▶ Exercise prompt: Only the lines holding "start" are wanted; find them in the listing and return each one.

▶ Data section:
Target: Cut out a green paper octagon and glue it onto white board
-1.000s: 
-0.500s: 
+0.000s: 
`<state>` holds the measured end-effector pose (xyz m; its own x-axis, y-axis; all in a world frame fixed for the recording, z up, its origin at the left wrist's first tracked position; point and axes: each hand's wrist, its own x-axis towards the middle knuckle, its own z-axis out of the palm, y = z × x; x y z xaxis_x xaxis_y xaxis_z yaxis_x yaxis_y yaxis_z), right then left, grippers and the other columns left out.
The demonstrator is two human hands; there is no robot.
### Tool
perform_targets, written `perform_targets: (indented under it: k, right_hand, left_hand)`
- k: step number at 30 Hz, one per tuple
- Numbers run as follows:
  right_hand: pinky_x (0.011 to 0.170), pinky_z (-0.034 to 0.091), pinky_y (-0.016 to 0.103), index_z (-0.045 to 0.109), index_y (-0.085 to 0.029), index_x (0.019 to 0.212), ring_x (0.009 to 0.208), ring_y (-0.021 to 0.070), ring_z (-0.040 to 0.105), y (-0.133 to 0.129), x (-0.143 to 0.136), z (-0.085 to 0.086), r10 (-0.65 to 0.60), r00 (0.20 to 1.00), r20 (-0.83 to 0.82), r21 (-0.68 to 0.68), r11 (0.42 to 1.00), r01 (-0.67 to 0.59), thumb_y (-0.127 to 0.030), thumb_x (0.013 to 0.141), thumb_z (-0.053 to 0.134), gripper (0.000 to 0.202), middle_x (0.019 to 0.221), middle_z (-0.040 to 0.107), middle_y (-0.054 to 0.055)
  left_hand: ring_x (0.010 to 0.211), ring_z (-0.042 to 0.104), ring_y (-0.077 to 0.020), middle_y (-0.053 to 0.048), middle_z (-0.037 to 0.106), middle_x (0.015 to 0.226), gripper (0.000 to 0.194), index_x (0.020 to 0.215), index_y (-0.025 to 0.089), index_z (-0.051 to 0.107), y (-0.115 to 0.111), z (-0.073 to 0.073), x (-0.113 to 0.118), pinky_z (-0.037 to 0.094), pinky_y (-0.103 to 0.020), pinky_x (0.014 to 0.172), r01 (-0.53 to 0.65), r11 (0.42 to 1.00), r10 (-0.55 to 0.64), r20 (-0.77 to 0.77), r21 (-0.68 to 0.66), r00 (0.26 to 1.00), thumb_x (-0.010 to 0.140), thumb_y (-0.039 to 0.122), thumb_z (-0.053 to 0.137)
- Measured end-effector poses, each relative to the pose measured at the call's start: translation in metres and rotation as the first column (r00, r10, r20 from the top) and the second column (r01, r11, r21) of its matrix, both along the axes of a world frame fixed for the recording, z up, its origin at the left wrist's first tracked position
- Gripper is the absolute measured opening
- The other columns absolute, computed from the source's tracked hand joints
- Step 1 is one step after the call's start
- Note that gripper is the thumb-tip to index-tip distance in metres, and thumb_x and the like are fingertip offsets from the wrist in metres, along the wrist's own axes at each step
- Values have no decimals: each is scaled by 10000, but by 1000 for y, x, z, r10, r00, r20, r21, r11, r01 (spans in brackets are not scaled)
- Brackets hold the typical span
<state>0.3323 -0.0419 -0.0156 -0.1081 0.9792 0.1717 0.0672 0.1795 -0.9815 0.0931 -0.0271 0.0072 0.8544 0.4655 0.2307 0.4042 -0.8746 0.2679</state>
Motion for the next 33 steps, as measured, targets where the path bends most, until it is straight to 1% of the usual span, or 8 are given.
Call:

▶ Response area:
- Measured end-effector poses, each relative to the pose measured at the call's start: translation in metres and rotation as the first column (r00, r10, r20 from the top) and the second column (r01, r11, r21) of its matrix, both along the axes of a world frame fixed for the recording, z up, its origin at the left wrist's first tracked position
- Step 1 is one step after the call's start

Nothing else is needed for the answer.